Elsewhere, the worst may be over. By late April, most Indian states had announced stringent lockdowns.

The positivity rate, or the share of tests turning positive, peaked at more than 22% in early May and has since declined to 3.8%, even lower than the first-wave peak of 8.6%. This means India is reporting nearly as many new cases as it did at its 2020 peak, despite testing many more people.

Multiple statistical models predicted that the second wave would be on its way out by this time. Unlike last year, the second-wave curve has been steep in both its ascent and descent.

While daily new cases are down to a fourth of what it was at the second peak, fatalities have only halved. The daily death count peaked on 18 May, when it reached 4,529, the highest single-day rise ever recorded by a country. India’s daily toll remains at more than 2,000, several notches above the first-wave peak.

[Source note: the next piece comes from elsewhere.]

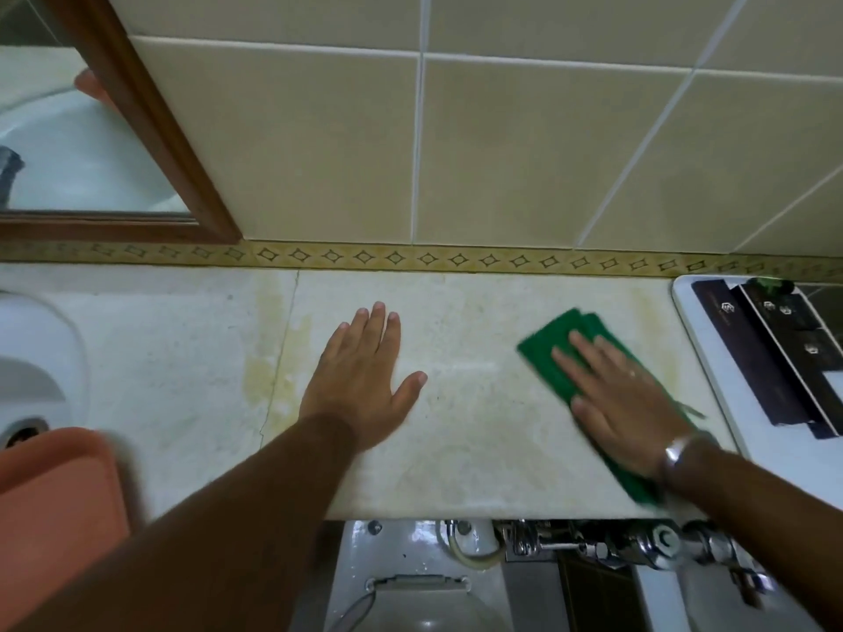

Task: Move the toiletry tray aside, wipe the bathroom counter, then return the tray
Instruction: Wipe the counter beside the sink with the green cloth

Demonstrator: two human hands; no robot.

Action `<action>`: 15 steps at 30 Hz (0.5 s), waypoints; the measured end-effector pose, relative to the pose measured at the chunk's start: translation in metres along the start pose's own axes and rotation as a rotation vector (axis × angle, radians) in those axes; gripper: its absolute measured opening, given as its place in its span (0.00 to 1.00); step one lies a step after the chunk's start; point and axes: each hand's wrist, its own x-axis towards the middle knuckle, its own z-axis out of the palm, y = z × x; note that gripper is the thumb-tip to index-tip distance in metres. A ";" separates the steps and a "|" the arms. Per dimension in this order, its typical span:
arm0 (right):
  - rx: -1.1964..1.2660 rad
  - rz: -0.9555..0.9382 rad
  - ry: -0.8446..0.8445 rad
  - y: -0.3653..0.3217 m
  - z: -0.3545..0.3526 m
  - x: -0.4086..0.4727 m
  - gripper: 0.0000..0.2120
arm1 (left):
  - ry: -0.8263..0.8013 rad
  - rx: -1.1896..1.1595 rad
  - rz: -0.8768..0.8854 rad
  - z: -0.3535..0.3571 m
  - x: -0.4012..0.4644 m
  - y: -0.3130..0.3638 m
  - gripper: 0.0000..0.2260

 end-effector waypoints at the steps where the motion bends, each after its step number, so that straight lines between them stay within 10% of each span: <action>1: 0.044 0.153 0.016 -0.004 -0.007 0.025 0.29 | 0.000 -0.001 0.003 0.000 0.000 0.000 0.36; 4: 0.032 0.274 0.075 -0.061 -0.016 0.085 0.29 | -0.018 0.022 0.006 0.000 0.004 -0.004 0.36; 10: 0.072 -0.254 0.002 -0.055 0.014 -0.028 0.30 | -0.016 0.016 0.015 -0.003 0.000 -0.004 0.36; 15: 0.101 0.297 0.022 -0.038 -0.010 0.047 0.29 | -0.058 0.021 -0.008 -0.010 -0.001 0.002 0.35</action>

A decline in infections typically reflects in the death count with a lag of two to three weeks. Several states are also reporting past deaths with a delay.

Meanwhile, economic activity is inching up again. The Nomura Business Resumption Index, which takes into account several high-frequency indicators, has risen from 60.2 at its lowest in May to 69.7, with 100 denoting pre-pandemic activity.

However, states will be wary: active cases remain high at 1.3 million, 28% more than the 2020 peak.